Pull out your rose-coloured glasses for a moment and imagine a world without trash cans and landfills. One where every object you've amassed in a lifetime of consuming can be taken back to the shop where you bought it whenever you're through with it. The clerk smiles, thanks you, then hands it over to the company that made the object of your desire in the first place, which in turn washes it, melts it down or smashes it to bits, and, one assembly line later - presto - it's a shiny new item ready for the shelves.
Any beer drinker knows the concept intimately. And if environmentalist had their way the country would be one giant beer store (minus the mass intoxication). But the vision has shifted well beyond an eco pipe dream now that more and more governments around the world are eyeing the idea of extended producer responsibility (EPR), as the take-back concept is called, as a way to get everything from old paint cans to the recent buildup of electronic waste out of crowded landfills and into corporate laps. It's all very idyllic and promising.
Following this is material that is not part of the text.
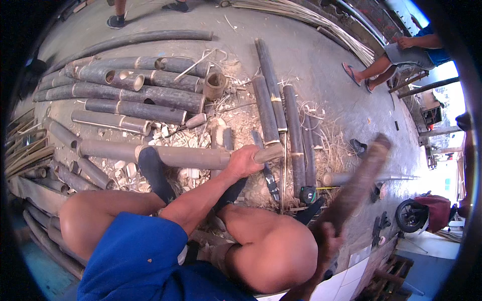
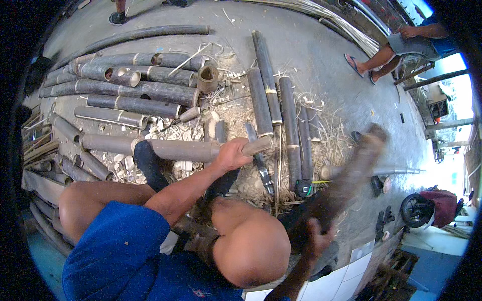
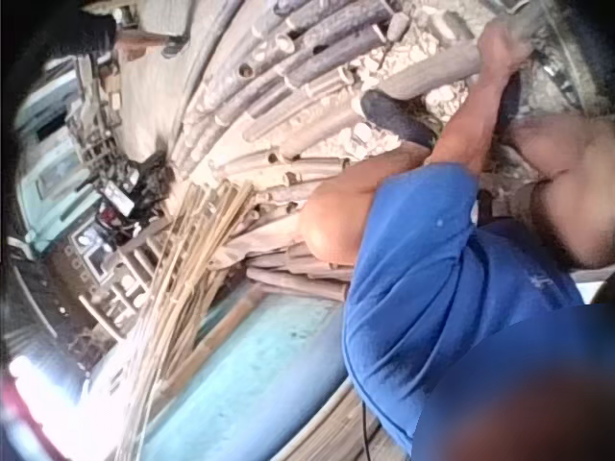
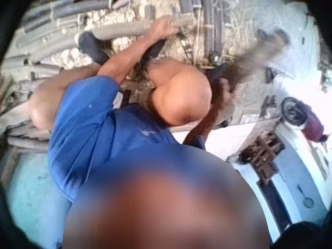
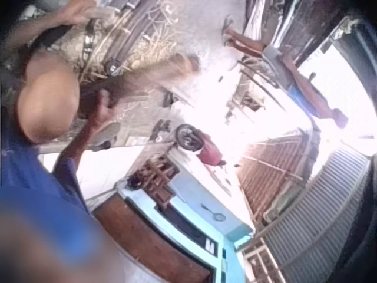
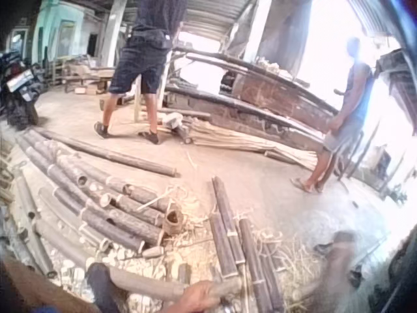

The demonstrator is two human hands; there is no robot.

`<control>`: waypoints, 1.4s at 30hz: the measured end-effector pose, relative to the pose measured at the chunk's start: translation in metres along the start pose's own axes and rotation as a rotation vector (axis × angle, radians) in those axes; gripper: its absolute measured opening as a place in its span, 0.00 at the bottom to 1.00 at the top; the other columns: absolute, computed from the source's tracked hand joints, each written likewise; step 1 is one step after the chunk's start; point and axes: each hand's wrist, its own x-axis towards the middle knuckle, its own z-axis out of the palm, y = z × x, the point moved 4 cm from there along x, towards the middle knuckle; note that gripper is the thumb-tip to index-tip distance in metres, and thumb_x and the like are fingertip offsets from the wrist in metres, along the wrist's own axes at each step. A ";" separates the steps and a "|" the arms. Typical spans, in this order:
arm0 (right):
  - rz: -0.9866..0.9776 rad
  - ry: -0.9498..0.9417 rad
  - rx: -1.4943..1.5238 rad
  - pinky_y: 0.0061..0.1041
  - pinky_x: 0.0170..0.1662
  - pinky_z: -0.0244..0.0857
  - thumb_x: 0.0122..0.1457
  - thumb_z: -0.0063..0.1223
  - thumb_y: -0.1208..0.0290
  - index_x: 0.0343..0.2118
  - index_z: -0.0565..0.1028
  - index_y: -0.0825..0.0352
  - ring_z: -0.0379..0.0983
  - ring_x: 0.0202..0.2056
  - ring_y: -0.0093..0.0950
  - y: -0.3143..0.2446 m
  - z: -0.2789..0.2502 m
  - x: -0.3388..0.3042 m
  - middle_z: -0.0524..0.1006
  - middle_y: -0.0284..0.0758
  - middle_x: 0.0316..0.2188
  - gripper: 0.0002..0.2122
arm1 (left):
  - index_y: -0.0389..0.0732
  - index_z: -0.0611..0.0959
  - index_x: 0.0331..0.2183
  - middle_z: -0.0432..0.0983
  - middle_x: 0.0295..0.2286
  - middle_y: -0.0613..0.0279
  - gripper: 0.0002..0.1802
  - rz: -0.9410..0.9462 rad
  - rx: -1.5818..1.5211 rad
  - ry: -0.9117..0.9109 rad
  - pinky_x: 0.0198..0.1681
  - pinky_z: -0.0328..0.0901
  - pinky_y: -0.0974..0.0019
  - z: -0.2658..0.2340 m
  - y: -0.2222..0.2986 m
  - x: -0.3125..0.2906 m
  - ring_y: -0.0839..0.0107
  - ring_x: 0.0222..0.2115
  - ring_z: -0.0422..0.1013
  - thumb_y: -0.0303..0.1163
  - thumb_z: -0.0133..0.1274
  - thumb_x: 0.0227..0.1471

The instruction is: The person sits on the floor and uses a curved blade to shave and smooth the surface of a bamboo joint. They rotate the bamboo piece to work on different sides and occasionally inspect the cut surface.

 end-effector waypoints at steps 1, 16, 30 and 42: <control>0.004 0.173 0.065 0.34 0.54 0.68 0.55 0.65 0.51 0.60 0.69 0.73 0.75 0.48 0.37 -0.012 -0.021 0.014 0.77 0.42 0.50 0.36 | 0.42 0.82 0.32 0.77 0.32 0.51 0.18 0.013 0.017 0.000 0.43 0.70 0.50 0.000 -0.001 -0.001 0.49 0.38 0.76 0.40 0.64 0.37; 0.080 -0.076 0.368 0.34 0.43 0.75 0.57 0.65 0.58 0.55 0.69 0.71 0.78 0.40 0.34 -0.016 0.024 0.045 0.78 0.43 0.44 0.29 | 0.41 0.80 0.30 0.74 0.30 0.54 0.17 0.113 0.013 0.080 0.40 0.69 0.52 0.000 -0.013 -0.007 0.51 0.37 0.73 0.36 0.67 0.35; 0.065 -0.401 0.064 0.33 0.50 0.71 0.59 0.66 0.70 0.65 0.62 0.67 0.77 0.45 0.28 0.021 0.082 -0.032 0.79 0.39 0.48 0.33 | 0.34 0.81 0.42 0.83 0.32 0.61 0.19 -0.194 -0.529 0.711 0.37 0.71 0.65 -0.121 -0.030 -0.022 0.73 0.31 0.76 0.30 0.62 0.47; -0.114 -0.453 -0.001 0.34 0.53 0.69 0.59 0.64 0.69 0.64 0.65 0.65 0.74 0.50 0.32 -0.037 0.098 -0.042 0.77 0.40 0.51 0.31 | 0.36 0.78 0.47 0.82 0.41 0.51 0.25 -0.139 -0.316 0.236 0.47 0.72 0.58 -0.082 -0.003 -0.036 0.61 0.41 0.79 0.37 0.66 0.50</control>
The only problem is that somewhere along the line producers have managed to slip out of the arrangement without anyone noticing. ***
While Ontario was asking municipalities and their taxpayers to cough up the coin for blue box recycling, Germany, in 1991, decided on the radical notion that the companies themselves should deal with the vast amounts of packaging waste they were creating. The motivating idea was simple: once producers started paying for the mess they'd made, they would "design for the environment" and cut back on those extra layers. It worked. In the program's first four years, packaging consumption dropped by about 13 per cent in Germany, while across the ocean in North America packaging rose by about 15 per cent during the same time frame. Now, 15 years after that first EPR program was born, there's no question that the progressive take on waste management has quietly trickled into Canadian lives. Just take a look around. Companies offer to take back unwanted cellphones, empty cartridges - hell, even your dry cleaner welcomes old hangers. Heartwarming indeed, but environmentalists say massive take-back initiatives and serious waste diversion won't happen until the provinces step up to legislate it.
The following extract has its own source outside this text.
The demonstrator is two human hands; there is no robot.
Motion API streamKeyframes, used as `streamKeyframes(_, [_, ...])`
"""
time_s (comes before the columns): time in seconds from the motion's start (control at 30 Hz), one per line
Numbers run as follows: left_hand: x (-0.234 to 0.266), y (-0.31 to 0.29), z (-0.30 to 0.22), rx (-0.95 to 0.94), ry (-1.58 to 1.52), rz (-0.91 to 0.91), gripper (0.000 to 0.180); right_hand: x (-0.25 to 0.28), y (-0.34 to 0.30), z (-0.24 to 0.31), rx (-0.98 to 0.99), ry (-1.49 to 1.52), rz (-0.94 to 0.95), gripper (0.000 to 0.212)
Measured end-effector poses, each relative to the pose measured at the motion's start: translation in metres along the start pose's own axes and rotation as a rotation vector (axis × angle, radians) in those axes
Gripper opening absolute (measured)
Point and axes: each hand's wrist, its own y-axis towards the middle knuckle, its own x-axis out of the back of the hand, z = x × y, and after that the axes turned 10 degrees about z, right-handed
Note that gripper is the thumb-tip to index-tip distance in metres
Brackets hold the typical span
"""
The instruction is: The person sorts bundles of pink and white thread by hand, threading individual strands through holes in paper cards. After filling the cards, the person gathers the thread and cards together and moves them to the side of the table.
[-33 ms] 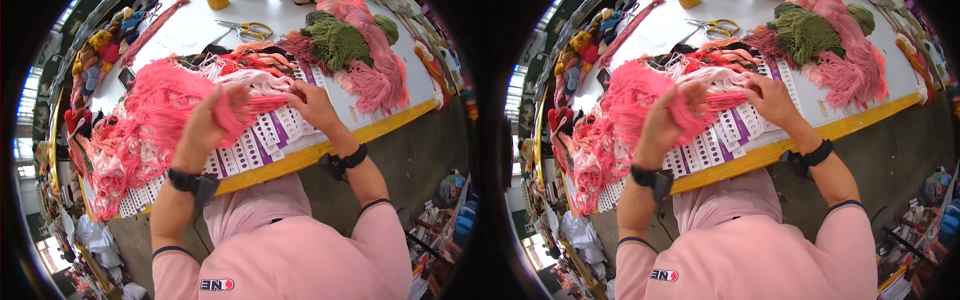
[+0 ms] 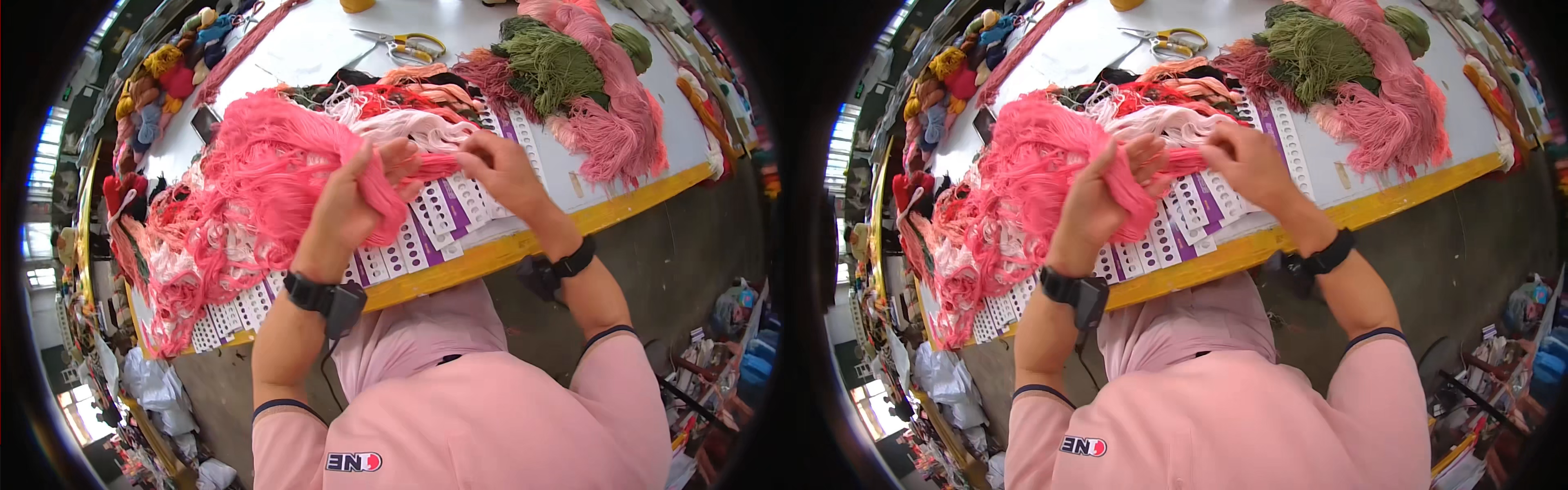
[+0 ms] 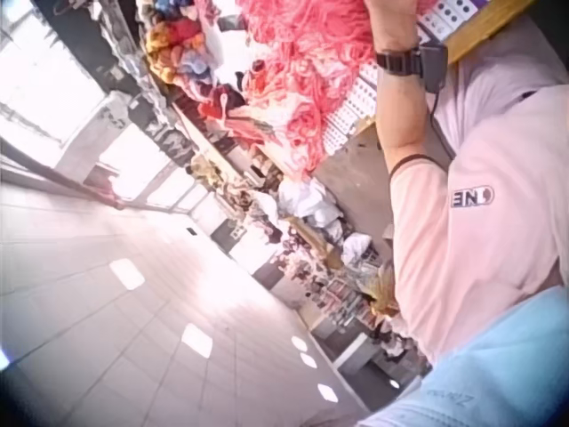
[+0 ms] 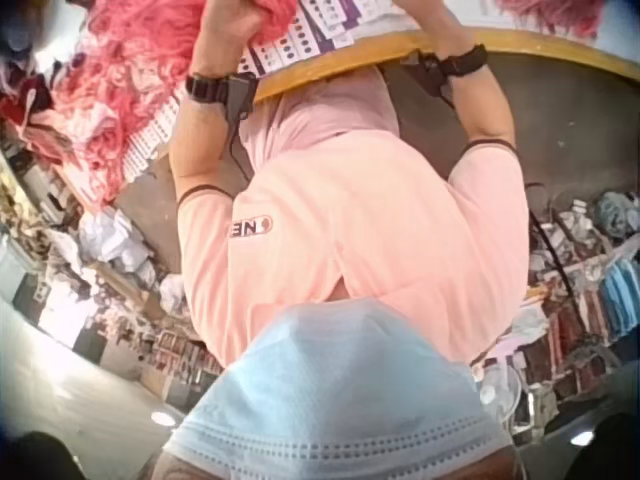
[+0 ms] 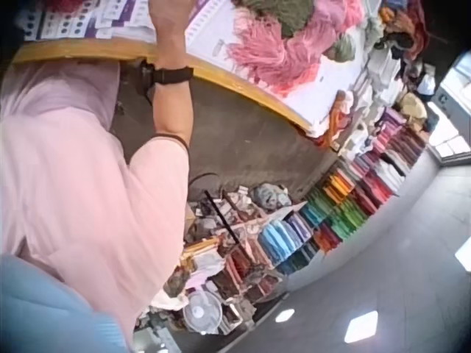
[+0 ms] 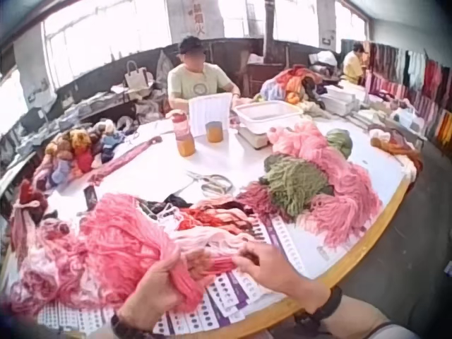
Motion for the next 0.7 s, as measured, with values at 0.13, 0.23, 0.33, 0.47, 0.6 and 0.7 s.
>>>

Of course, many provincial Web sites proudly list all the fine EPR programs they've put in place, like BC's paint recycling program or Alberta's three-week-old e-waste recycling initiative or the tire take-back scheme available in most provinces. All very commendable. Trouble is, say environmentalists, consumers have been stuck with the bill - perhaps just a quarter on paint here, $25 on a new TV there - but they're paying. And producers have wiggled off the hook.
"If you allow producers to just pass the cost on to the consumer, there's no incentive for them to make necessary changes," says NDP enviro critic Marilyn Churley - changes like cutting back on toxins, designing products for easy disassembly and bumping up recyclable content.
Says environmental consultant Clarissa Morawski, "We've achieved goal number one: shift responsibility upstream away from taxpayers. But we've shifted it to consumers. Would I as TV producer have any incentive to take the lead out of my products if I have no financial ties to the (end of its life)? Does Goodyear care about the tire recycling programs? No, but if they had a responsibility and a relationship to the tire problem, they'd probably start investing in reusing some of the tire crumbs so they could reduce their costs."
Several provinces are developing EPR programs for e-waste as we speak, and Morawski says we're now at a critical juncture in the history of Canadian trash reduction: "It's kind of like if you build a car, and you build it a little bit wrong, it might look right, but the whole thing kind of fails."
With the industry-run Waste Diversion Organization in charge of drafting Ontario's e-waste regs, and only a few voices calling for a true industry-pays system, enviros aren't hopeful.
"Frankly it's the business of every manufacturer to make everyone else pay as much of the costs as possible," says Toronto Environmental Alliance's Gord Perks.
Jay Illingworth, VP of the industry group Electronic Product Stewardship Canada, insists that even if industry doesn't directly pay into the program, companies are funnelling cash into the concept. "To say industry is not paying is a misstatement. We've spent a lot of time, money and effort already to get to this stage in terms of getting the Canadian market up to speed. We've done a lot of outreach on issues like design for the environment."
Adds Illingworth, his organization has also put money into coming up with a qualification program to address the growing problem of so-called recyclers who really just ship toxic e-waste to developing nations with flimsy enviro laws.
But ultimately, Illingworth brings the onus back to the shopper, "At the end of the day, we could go a lot further (with EPR) if the green consumer came and said, 'We demand that our products have x, y or z. '"
Perhaps. But nothing encourages the corporate world to embrace green dreams quite like a good government reg.